The ruling underscores how tough it is to hold firms or people liable for the financial disaster that Wall Street helped visit on families and funds across the country. It also shows that the task isn’t impossible, although two recent U.S. Supreme Court rulings and a 1995 law make it harder.

Bankers and brokers can be dead wrong about what securities are worth, they can be made stupid by greed, and still stave off a civil suit for securities fraud.

To lose, they have to have been so reckless that they abandoned ordinary standards of care, the danger so obvious that they knew of it or should have, as U.S. District Judge Sidney Stein wrote in the Nov. 9 Citigroup ruling.

Even then, or even if bankers outright lied to shareholders, the investor lawsuit still can’t jump that first hurdle without pretty good evidence of extreme recklessness or intentional deceit.

You’ve got to have something resembling a smoking gun to sue for securities fraud, plus a claim that you were shot by it. And you have to find that evidence before you can delve into the company’s records or question its people.

That’s according to the Private Securities Litigation Reform Act, specifically aimed at making it tougher to sue. It works.

Countrywide case

Given that high bar, it’s remarkable that any such case survives. This year judges have tossed out other shareholder suits against Citigroup and Bank of America Corp.’s Merrill Lynch unit.

And yet, investors suing Countrywide Financial Corp. for alleged securities fraud made that jump and then won class action status late last year.

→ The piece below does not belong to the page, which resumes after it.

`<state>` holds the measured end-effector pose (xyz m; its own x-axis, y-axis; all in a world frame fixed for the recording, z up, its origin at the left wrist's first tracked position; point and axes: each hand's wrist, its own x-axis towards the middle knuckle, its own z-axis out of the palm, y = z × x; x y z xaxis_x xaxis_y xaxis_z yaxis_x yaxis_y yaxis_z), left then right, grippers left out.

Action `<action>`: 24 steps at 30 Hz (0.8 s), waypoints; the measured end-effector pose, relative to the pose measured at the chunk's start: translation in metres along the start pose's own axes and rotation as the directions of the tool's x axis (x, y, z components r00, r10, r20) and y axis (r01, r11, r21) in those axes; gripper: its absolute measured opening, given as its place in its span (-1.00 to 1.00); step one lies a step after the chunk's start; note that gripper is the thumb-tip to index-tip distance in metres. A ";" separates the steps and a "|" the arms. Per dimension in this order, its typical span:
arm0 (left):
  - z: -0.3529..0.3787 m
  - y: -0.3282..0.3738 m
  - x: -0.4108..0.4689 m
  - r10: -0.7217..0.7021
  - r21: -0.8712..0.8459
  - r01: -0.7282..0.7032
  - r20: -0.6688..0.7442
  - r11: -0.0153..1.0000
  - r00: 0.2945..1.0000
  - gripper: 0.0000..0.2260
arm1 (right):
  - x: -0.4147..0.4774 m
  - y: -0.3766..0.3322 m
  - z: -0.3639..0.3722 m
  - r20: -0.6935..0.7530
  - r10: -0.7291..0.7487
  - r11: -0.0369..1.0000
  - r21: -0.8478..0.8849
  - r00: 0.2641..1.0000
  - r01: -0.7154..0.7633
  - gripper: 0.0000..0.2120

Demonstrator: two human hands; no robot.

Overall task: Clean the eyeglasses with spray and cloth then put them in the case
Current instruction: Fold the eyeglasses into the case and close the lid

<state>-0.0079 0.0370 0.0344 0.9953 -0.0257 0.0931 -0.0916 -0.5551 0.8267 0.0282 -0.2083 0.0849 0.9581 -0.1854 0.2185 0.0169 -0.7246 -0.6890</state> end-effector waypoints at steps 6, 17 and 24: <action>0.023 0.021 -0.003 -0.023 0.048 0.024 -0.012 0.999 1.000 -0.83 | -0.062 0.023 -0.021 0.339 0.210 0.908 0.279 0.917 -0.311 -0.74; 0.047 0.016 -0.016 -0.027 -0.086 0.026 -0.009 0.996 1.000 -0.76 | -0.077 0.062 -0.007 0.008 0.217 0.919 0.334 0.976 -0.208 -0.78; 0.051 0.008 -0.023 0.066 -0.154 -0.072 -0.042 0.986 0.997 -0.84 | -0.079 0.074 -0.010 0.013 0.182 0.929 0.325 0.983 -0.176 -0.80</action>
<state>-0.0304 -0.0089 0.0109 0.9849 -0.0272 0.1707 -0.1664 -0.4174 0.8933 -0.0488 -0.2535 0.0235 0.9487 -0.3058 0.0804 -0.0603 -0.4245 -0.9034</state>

Before things got worse, Countrywide parent Bank of America and accounting firm KPMG agreed to a $624 million settlement.

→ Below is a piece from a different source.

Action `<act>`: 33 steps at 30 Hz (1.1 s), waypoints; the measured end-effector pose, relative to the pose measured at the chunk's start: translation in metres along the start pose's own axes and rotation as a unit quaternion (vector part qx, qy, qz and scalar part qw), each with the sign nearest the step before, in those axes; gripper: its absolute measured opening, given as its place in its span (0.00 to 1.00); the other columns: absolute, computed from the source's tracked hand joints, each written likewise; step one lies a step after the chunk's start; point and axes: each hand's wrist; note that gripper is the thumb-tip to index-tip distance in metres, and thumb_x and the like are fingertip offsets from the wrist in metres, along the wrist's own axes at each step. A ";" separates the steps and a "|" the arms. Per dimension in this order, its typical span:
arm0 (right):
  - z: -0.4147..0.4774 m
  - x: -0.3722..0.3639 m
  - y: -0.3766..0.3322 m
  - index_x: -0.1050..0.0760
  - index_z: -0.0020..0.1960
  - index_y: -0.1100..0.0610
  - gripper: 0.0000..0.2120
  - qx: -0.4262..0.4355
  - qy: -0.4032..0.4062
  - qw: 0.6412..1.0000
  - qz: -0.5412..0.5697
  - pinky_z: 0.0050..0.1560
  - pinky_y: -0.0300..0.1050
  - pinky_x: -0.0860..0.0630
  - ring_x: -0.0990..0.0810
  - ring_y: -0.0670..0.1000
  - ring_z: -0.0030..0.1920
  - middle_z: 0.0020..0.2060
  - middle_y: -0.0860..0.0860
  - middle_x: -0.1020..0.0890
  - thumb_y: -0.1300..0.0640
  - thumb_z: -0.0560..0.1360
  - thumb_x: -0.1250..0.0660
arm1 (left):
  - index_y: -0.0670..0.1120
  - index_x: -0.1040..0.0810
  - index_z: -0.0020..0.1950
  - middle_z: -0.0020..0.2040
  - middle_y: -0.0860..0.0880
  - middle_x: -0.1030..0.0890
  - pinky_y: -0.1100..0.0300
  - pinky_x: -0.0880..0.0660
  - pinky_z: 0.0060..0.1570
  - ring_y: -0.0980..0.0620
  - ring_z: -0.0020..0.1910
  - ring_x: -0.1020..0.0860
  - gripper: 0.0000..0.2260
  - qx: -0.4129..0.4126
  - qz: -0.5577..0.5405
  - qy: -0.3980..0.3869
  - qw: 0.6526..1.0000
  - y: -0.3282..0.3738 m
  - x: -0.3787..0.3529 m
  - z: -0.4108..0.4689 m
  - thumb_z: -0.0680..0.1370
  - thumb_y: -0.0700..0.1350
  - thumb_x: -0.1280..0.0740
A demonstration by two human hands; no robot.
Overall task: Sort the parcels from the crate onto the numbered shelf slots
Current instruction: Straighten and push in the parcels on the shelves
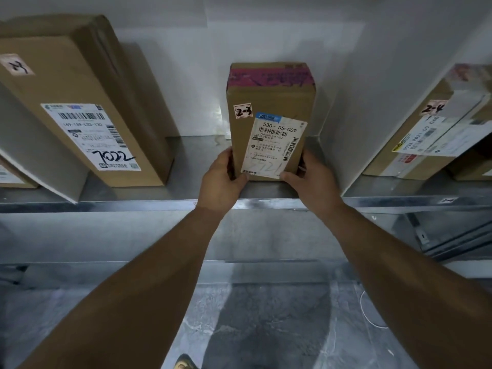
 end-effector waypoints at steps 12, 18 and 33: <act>-0.012 0.001 0.006 0.32 0.69 0.57 0.28 0.004 0.023 1.000 -0.007 0.63 0.49 0.25 0.24 0.52 0.62 0.62 0.52 0.22 0.64 0.72 0.28 | 0.50 0.34 0.72 0.67 0.51 0.24 0.50 0.28 0.65 0.50 0.65 0.25 0.25 -0.012 -0.021 -0.031 0.999 -0.004 0.000 -0.006 0.77 0.39 0.32; -0.013 0.001 -0.003 0.31 0.67 0.57 0.25 -0.011 0.019 0.999 -0.048 0.58 0.40 0.27 0.23 0.52 0.62 0.62 0.51 0.21 0.64 0.73 0.29 | 0.50 0.34 0.71 0.66 0.50 0.24 0.50 0.27 0.64 0.50 0.63 0.24 0.25 -0.030 -0.008 -0.043 0.999 -0.011 0.001 -0.002 0.76 0.40 0.31; -0.090 0.025 -0.030 0.44 0.77 0.52 0.34 -0.034 0.031 0.979 -0.198 0.60 0.47 0.26 0.26 0.55 0.63 0.66 0.55 0.29 0.54 0.76 0.31 | 0.46 0.32 0.71 0.68 0.47 0.28 0.53 0.27 0.61 0.51 0.60 0.26 0.25 -0.072 0.026 -0.038 0.996 -0.006 0.028 -0.057 0.76 0.46 0.30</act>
Point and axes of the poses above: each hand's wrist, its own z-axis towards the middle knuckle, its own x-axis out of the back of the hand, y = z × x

In the current case, Citigroup investors sued in 2007 hoping to represent everyone who bought shares in the bank during a five-year period when the stock price dropped from $50 to less than $4. They claimed Citigroup and 14 officers or directors deliberately understated the bank’s risks and overstated the value of its assets.

Of the many financial instruments that posed risk for Citigroup, Stein threw out the claims pertaining to all but one of them — collateralized debt obligations. He reduced the covered period from five years to 15 months and dismissed the case against seven of the 14 accused individuals.

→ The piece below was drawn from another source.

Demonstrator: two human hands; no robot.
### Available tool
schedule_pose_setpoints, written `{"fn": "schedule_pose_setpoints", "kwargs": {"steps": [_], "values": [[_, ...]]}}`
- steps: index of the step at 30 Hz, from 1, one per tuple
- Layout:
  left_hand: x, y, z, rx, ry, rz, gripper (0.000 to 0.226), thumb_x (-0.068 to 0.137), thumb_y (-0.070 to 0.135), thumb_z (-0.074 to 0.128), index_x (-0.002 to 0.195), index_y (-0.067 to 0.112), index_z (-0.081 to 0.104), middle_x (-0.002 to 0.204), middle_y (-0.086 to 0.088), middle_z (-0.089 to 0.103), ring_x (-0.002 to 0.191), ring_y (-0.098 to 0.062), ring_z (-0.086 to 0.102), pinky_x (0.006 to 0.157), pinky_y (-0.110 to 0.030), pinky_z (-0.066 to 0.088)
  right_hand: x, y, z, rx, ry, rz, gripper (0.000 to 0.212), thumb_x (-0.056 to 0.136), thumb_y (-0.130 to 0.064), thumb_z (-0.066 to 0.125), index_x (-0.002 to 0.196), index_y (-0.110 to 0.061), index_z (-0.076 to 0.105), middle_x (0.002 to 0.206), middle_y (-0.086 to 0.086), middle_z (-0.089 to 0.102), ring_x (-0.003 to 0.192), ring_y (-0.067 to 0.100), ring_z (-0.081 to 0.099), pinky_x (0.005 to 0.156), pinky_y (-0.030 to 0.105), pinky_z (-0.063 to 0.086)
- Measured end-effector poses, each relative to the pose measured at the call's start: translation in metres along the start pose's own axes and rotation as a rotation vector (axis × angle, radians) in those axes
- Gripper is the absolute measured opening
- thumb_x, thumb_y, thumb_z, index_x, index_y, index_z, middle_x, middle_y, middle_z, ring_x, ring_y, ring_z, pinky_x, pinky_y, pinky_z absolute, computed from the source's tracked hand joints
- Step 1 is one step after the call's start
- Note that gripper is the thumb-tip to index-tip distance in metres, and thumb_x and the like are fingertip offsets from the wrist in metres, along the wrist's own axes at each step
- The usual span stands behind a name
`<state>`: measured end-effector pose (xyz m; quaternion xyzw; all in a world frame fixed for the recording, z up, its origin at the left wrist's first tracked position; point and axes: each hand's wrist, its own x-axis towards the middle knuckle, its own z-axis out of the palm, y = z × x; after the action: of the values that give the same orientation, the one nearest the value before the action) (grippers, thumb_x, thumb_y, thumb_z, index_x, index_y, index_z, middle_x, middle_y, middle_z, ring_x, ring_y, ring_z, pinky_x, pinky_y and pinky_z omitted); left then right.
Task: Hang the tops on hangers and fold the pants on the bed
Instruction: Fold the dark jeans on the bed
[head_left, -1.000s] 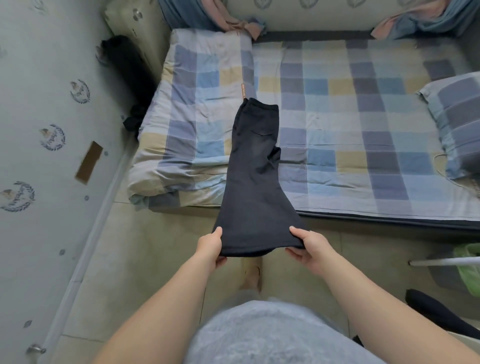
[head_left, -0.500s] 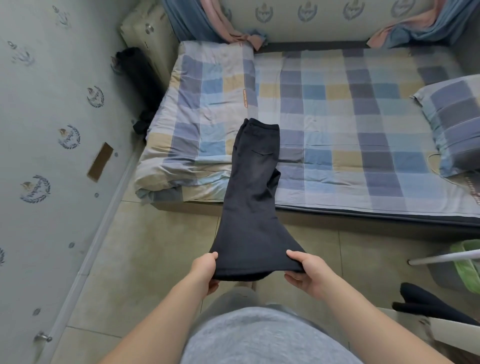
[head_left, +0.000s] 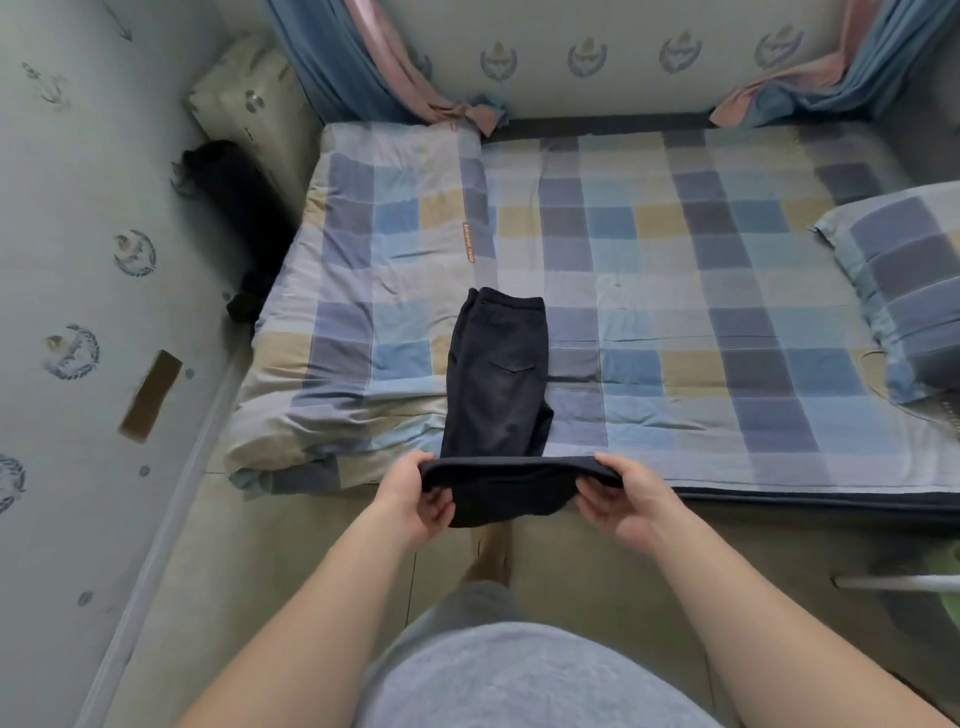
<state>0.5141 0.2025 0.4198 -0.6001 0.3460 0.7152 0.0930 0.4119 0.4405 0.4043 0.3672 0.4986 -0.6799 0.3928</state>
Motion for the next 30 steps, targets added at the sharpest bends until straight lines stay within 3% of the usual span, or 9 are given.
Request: {"fn": "schedule_pose_setpoints", "kwargs": {"steps": [6, 11, 14, 19, 24, 27, 29, 30], "values": [[0.069, 0.126, 0.065, -0.043, -0.063, -0.032, 0.019, 0.089, 0.025, 0.058, 0.073, 0.016, 0.061, 0.059, 0.000, 0.056, 0.059, -0.014, 0.056, 0.067, -0.030, 0.048, 0.076, -0.101, 0.082, 0.036, 0.085, 0.009, 0.010, 0.095, -0.022, 0.064, 0.093, -0.014, 0.059, 0.090, 0.010, 0.064, 0.086, 0.022, 0.066, 0.082, 0.039, 0.053], [0.151, 0.220, 0.127, 0.032, -0.073, -0.054, 0.024, 0.091, 0.027, 0.051, 0.069, 0.017, 0.055, 0.047, 0.003, 0.047, 0.049, -0.012, 0.052, 0.067, -0.029, 0.046, 0.156, -0.174, 0.144, 0.060, 0.158, 0.012, 0.013, 0.097, -0.027, 0.061, 0.089, -0.017, 0.058, 0.089, 0.006, 0.062, 0.111, 0.024, 0.058, 0.099, 0.042, 0.047], [0.206, 0.252, 0.154, 0.043, -0.072, -0.089, 0.023, 0.091, 0.028, 0.051, 0.071, 0.019, 0.057, 0.051, 0.003, 0.053, 0.058, -0.013, 0.054, 0.069, -0.029, 0.046, 0.212, -0.200, 0.163, 0.087, 0.172, 0.016, 0.015, 0.097, -0.027, 0.059, 0.087, -0.017, 0.057, 0.092, 0.006, 0.062, 0.118, 0.025, 0.057, 0.103, 0.043, 0.045], [0.306, 0.285, 0.195, 0.120, -0.080, -0.130, 0.021, 0.092, 0.029, 0.052, 0.075, 0.020, 0.061, 0.058, 0.004, 0.063, 0.068, -0.010, 0.057, 0.071, -0.029, 0.045, 0.317, -0.227, 0.173, 0.087, 0.186, 0.017, 0.017, 0.099, -0.029, 0.055, 0.090, -0.015, 0.058, 0.101, 0.009, 0.061, 0.124, 0.025, 0.053, 0.111, 0.046, 0.039], [0.397, 0.316, 0.241, 0.156, -0.096, -0.059, 0.025, 0.096, 0.030, 0.048, 0.080, 0.020, 0.064, 0.061, 0.005, 0.067, 0.073, -0.009, 0.060, 0.072, -0.027, 0.046, 0.423, -0.251, 0.181, 0.086, 0.152, -0.012, 0.019, 0.100, -0.028, 0.052, 0.089, -0.014, 0.059, 0.102, 0.009, 0.062, 0.113, 0.025, 0.057, 0.112, 0.047, 0.038], [0.436, 0.324, 0.259, 0.179, -0.147, 0.003, 0.031, 0.099, 0.039, 0.046, 0.096, 0.018, 0.068, 0.088, 0.003, 0.076, 0.095, -0.013, 0.067, 0.081, -0.029, 0.048, 0.471, -0.262, 0.185, 0.072, 0.091, -0.009, 0.022, 0.098, -0.032, 0.053, 0.097, -0.013, 0.064, 0.108, 0.007, 0.065, 0.107, 0.022, 0.060, 0.111, 0.047, 0.037], [0.452, 0.319, 0.263, 0.226, -0.177, 0.017, 0.046, 0.099, 0.052, 0.044, 0.118, 0.014, 0.062, 0.115, -0.002, 0.072, 0.103, -0.022, 0.070, 0.086, -0.036, 0.051, 0.490, -0.260, 0.183, 0.034, 0.018, 0.025, 0.040, 0.098, -0.041, 0.054, 0.124, -0.012, 0.062, 0.131, 0.009, 0.060, 0.130, 0.026, 0.051, 0.112, 0.050, 0.033], [0.457, 0.313, 0.263, 0.258, -0.191, 0.010, 0.055, 0.099, 0.057, 0.042, 0.130, 0.015, 0.056, 0.124, -0.004, 0.067, 0.105, -0.025, 0.070, 0.087, -0.039, 0.052, 0.495, -0.257, 0.180, 0.018, -0.006, 0.040, 0.054, 0.097, -0.047, 0.054, 0.140, -0.014, 0.052, 0.147, 0.009, 0.049, 0.143, 0.028, 0.039, 0.115, 0.053, 0.029]]}}
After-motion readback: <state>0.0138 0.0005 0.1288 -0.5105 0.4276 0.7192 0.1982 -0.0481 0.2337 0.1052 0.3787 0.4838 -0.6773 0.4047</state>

What’s left are claims that the bank and seven officers misled investors about the value and risk of CDOs. The company allegedly concealed the fact that, beyond underwriting CDOs, Citigroup itself owned more than $45 billion of the stuff.

“The claims that were sustained clearly represent the heart of our complaint,” investors’ lawyer Ira Press of the Kirby McInerny firm in New York said in a telephone interview. “We certainly are happy that investors are allowed to proceed.”

There was cheer all around.

“We are pleased the court has dismissed the great majority of plaintiffs’ claims and substantially reduced the class period at stake,” Citigroup said in a statement.

It has taken three years to get to this point in the case, and yet it is in an early stage.

Looks like smoke

The plaintiffs have yet to win the right to turn it into a class action for other Citigroup investors to join. And, of course, they haven’t yet proven their claims.

They have only shown that they’ve got what looks like a smoking gun, but only for claims involving CDOs.

By denying or understating Citigroup’s CDO exposure in public statements during 2007 and 2008, the company and some officers showed an “incongruity between word and deed,” the judge wrote.

By then, the bank had to have known its situation was risky and was working internally to try to stabilize, if evidence the plaintiffs have so far offered is borne out, he said.

They don’t have to prove “that defendants were clairvoyant,” and were certain of future losses, Stein wrote.

Citigroup says it’s confident it can fend off those claims as the case proceeds.

But then, Press says he’s confident investors will win. Already they’ve made it through a course that defeated others, with at least a little weight left to carry them on.

It shouldn’t have been this hard.

Ann Woolner is a Bloomberg News columnist.